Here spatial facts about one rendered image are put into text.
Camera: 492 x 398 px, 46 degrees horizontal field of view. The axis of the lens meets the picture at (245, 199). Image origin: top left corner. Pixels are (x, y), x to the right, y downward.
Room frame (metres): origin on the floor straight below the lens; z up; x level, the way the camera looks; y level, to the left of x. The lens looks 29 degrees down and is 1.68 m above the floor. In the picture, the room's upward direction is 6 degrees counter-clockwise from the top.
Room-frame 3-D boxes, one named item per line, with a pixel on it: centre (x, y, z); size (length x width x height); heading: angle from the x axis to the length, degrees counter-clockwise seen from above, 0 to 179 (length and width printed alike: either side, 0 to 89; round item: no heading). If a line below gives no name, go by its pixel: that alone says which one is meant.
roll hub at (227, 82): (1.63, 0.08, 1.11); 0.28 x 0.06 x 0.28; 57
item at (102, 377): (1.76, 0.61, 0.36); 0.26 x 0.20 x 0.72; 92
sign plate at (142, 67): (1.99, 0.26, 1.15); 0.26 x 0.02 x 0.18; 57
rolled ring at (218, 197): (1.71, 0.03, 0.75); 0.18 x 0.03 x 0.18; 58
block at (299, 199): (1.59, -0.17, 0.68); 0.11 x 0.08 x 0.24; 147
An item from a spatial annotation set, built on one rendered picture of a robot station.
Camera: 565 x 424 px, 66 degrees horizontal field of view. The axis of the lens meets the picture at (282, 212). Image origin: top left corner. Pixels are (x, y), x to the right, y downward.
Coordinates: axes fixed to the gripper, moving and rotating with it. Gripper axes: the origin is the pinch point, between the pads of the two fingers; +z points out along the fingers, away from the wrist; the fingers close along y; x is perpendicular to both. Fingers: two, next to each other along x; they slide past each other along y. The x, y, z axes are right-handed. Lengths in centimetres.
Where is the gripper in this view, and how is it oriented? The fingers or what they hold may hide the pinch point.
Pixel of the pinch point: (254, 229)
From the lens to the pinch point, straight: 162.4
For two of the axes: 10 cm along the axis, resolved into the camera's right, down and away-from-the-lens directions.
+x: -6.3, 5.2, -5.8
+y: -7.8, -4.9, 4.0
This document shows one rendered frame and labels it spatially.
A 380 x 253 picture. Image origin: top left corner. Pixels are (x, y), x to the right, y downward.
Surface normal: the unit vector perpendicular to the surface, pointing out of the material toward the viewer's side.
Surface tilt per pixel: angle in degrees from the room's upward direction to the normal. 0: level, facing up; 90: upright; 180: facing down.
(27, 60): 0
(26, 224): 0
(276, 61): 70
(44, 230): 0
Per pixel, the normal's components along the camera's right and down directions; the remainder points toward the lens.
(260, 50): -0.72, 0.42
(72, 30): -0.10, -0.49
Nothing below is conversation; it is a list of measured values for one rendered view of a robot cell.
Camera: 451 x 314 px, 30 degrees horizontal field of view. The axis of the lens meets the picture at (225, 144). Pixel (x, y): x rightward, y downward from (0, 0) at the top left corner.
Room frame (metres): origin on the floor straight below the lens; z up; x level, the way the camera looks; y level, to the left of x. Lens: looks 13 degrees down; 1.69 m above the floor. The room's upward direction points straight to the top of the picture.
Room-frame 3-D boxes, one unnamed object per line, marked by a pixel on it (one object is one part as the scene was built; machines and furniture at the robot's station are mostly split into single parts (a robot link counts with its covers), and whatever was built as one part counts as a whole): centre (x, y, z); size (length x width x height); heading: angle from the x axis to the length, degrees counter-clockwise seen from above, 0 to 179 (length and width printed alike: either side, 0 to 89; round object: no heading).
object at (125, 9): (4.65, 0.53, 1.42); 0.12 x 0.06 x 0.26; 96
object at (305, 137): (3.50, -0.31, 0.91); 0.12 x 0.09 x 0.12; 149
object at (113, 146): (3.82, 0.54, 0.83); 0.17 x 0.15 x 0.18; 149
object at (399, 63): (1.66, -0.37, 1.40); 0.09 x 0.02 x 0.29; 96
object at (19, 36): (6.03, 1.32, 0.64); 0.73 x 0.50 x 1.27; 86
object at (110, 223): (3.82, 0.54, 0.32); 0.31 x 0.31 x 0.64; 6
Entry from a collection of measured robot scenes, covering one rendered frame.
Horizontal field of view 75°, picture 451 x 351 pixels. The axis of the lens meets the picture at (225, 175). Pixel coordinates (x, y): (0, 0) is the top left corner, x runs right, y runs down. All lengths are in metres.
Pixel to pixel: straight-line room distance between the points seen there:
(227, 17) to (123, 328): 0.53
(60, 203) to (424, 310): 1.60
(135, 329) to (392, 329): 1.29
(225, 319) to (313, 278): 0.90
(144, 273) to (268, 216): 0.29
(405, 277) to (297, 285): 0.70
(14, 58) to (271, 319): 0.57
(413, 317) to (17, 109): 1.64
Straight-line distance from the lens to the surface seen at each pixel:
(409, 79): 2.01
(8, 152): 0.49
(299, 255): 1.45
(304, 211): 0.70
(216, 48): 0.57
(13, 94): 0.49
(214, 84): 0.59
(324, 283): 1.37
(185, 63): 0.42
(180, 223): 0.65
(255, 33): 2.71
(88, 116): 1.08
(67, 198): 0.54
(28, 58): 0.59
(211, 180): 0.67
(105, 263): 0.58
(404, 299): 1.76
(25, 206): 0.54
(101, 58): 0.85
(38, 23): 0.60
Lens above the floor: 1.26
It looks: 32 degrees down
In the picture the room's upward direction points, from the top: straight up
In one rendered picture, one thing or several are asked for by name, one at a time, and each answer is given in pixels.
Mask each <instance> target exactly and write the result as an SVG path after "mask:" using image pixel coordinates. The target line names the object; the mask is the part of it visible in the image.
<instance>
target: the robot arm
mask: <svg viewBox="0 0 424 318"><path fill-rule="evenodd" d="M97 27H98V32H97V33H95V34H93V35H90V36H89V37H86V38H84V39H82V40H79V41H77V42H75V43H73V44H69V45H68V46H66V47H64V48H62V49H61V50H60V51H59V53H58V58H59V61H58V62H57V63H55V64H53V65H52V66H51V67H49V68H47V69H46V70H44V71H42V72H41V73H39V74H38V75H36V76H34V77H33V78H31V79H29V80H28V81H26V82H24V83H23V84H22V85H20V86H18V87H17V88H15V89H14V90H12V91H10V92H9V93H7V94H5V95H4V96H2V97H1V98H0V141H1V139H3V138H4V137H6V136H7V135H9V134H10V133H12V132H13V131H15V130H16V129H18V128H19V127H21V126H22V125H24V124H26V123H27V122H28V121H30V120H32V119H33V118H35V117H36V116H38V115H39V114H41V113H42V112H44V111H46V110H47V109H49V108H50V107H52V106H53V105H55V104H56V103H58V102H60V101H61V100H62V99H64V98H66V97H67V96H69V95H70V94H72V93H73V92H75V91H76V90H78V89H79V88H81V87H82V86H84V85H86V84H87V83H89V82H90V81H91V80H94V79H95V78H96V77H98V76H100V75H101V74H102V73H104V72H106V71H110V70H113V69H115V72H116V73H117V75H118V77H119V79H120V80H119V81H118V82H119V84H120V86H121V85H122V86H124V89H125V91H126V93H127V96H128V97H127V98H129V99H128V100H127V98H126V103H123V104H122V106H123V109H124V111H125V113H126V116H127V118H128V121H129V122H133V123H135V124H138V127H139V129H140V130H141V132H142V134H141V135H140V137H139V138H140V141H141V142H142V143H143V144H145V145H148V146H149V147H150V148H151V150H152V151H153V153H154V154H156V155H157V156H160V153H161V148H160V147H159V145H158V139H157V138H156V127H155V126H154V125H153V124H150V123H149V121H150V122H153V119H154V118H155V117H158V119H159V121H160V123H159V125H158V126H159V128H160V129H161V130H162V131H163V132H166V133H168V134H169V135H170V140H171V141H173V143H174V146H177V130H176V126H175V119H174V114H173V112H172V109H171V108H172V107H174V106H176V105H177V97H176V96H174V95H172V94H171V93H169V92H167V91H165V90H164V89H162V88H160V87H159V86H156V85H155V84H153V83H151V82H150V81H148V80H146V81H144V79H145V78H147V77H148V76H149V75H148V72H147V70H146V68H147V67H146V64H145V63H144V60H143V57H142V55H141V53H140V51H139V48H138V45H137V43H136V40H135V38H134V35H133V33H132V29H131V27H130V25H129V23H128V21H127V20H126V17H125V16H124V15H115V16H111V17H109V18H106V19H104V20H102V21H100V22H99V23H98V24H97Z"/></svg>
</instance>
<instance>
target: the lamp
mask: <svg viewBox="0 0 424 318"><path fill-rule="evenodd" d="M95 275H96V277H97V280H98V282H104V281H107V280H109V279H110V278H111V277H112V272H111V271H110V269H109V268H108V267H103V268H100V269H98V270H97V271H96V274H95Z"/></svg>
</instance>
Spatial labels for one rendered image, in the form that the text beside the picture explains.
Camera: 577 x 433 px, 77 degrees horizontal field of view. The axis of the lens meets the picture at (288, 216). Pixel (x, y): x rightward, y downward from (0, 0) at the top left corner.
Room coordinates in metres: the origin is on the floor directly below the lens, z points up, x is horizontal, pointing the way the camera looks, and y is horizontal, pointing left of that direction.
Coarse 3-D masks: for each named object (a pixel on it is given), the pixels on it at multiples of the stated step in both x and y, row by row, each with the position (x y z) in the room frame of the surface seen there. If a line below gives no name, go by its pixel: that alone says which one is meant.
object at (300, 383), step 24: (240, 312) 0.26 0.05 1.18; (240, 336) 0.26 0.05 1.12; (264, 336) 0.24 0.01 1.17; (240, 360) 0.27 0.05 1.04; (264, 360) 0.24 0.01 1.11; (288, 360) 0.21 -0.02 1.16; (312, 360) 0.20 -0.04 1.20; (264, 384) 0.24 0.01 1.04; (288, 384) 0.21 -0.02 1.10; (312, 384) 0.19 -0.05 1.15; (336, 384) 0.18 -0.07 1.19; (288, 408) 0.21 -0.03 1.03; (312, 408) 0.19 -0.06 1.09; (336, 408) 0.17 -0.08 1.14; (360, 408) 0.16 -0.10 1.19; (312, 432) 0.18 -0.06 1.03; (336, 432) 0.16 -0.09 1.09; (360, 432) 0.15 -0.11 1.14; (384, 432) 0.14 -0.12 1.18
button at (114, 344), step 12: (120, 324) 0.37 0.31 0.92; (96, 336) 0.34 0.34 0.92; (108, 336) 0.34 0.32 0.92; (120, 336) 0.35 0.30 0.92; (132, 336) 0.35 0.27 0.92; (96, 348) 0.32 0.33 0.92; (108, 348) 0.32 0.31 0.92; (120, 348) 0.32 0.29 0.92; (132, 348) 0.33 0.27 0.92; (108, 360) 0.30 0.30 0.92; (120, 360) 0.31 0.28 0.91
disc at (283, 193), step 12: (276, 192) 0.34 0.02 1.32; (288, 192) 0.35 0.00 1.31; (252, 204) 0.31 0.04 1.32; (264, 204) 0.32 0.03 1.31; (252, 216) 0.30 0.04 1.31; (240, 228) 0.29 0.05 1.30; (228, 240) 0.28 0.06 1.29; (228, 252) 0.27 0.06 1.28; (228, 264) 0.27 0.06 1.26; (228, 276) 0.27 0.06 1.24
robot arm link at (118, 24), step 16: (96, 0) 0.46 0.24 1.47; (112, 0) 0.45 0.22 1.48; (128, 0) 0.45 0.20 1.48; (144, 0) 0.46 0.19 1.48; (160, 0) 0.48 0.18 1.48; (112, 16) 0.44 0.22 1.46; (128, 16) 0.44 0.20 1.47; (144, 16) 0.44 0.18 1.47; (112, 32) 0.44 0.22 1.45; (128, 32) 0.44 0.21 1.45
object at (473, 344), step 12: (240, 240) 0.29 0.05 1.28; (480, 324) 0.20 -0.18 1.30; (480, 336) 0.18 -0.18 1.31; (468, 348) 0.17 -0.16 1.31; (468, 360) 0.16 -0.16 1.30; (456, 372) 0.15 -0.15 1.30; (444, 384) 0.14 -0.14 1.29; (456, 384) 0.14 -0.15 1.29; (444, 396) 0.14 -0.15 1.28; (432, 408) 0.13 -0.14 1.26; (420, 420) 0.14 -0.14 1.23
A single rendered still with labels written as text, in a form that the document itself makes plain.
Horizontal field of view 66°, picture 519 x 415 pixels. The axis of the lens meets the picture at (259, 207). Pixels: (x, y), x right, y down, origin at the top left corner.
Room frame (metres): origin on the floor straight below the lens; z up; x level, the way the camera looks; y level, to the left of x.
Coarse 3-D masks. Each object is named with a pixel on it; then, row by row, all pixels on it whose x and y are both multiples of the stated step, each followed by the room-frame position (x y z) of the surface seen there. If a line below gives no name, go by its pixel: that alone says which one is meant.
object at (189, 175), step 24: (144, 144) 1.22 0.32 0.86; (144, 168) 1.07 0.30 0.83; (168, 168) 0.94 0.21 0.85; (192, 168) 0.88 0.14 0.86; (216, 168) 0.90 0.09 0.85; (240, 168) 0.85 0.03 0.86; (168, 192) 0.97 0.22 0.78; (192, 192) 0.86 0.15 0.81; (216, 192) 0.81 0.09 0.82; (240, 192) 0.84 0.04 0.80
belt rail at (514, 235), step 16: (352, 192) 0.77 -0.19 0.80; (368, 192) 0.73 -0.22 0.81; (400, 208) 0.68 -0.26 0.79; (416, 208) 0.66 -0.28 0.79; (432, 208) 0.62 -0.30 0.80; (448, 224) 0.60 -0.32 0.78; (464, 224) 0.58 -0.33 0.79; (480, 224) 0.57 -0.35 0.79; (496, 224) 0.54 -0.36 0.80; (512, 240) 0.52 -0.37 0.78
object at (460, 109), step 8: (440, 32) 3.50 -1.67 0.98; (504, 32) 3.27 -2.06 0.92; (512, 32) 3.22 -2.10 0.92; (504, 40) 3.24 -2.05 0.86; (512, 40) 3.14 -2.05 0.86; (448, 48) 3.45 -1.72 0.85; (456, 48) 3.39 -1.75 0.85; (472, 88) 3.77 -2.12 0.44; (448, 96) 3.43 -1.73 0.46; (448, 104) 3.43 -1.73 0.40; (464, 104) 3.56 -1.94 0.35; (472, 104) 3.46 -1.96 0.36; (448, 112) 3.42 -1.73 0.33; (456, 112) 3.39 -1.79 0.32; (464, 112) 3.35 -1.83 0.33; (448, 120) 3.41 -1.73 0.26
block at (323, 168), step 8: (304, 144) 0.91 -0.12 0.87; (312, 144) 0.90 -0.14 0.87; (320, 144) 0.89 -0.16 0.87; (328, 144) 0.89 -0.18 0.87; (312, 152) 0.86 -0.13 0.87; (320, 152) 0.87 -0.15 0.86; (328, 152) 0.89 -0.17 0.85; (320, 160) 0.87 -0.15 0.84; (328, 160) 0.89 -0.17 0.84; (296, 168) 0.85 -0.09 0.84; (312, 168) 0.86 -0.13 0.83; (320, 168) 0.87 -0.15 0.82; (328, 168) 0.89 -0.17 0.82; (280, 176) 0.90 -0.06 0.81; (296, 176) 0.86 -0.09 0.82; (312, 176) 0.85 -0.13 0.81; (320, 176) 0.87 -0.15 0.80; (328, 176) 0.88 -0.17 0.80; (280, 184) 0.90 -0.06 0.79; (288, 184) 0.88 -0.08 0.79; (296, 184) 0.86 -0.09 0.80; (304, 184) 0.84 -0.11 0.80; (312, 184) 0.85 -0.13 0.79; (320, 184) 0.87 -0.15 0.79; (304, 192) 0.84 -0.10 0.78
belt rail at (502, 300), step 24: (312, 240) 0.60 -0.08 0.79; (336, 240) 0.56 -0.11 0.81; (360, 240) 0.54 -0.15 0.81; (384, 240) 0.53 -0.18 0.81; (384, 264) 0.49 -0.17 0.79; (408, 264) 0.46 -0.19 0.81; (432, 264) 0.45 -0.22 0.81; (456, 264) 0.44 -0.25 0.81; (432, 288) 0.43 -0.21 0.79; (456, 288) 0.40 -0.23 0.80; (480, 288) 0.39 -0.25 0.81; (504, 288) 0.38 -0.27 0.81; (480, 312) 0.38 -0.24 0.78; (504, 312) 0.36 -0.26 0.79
====
**Work required:** Look above for the line holding "item at (102, 377): (1.76, 0.61, 0.36);". Print it and every line after it, exactly, through the line holding "(260, 50): -0.72, 0.42".

**Answer area:**
item at (102, 377): (1.76, 0.61, 0.36); 0.26 x 0.20 x 0.72; 92
sign plate at (142, 67): (1.99, 0.26, 1.15); 0.26 x 0.02 x 0.18; 57
rolled ring at (218, 197): (1.71, 0.03, 0.75); 0.18 x 0.03 x 0.18; 58
block at (299, 199): (1.59, -0.17, 0.68); 0.11 x 0.08 x 0.24; 147
An item from a spatial annotation set, built on one rendered picture of a robot station.
Camera: 565 x 424 px, 66 degrees horizontal field of view. The axis of the lens meets the picture at (282, 212). Image origin: top left corner. Pixels are (x, y), x to the right, y downward.
Coordinates: axes fixed to the gripper, moving and rotating with it. Gripper axes: the origin is the pinch point, between the pads of the two fingers; +z points out along the fingers, away from the wrist; the fingers close along y; x is perpendicular to both. Fingers: two, next to each other along x; they slide past each other along y. The x, y, z axes are right-handed. Lengths in centimetres.
Where is the gripper in this view, and how is it oriented? The fingers or what they hold may hide the pinch point.
Pixel of the pinch point: (254, 229)
From the lens to the pinch point, straight: 162.4
For two of the axes: 10 cm along the axis, resolved into the camera's right, down and away-from-the-lens directions.
+x: -6.3, 5.2, -5.8
+y: -7.8, -4.9, 4.0
This document shows one rendered frame and labels it spatially.
A 380 x 253 picture. Image origin: top left corner. Pixels are (x, y), x to the right, y downward.
Surface normal: the unit vector perpendicular to the surface, pointing out of the material toward the viewer's side.
Surface tilt per pixel: angle in degrees from the room's upward direction to the normal. 0: level, facing up; 90: upright; 180: facing down.
(27, 60): 0
(26, 224): 0
(276, 61): 70
(44, 230): 0
Per pixel, the normal's components along the camera's right and down directions; the remainder points toward the lens.
(260, 50): -0.72, 0.42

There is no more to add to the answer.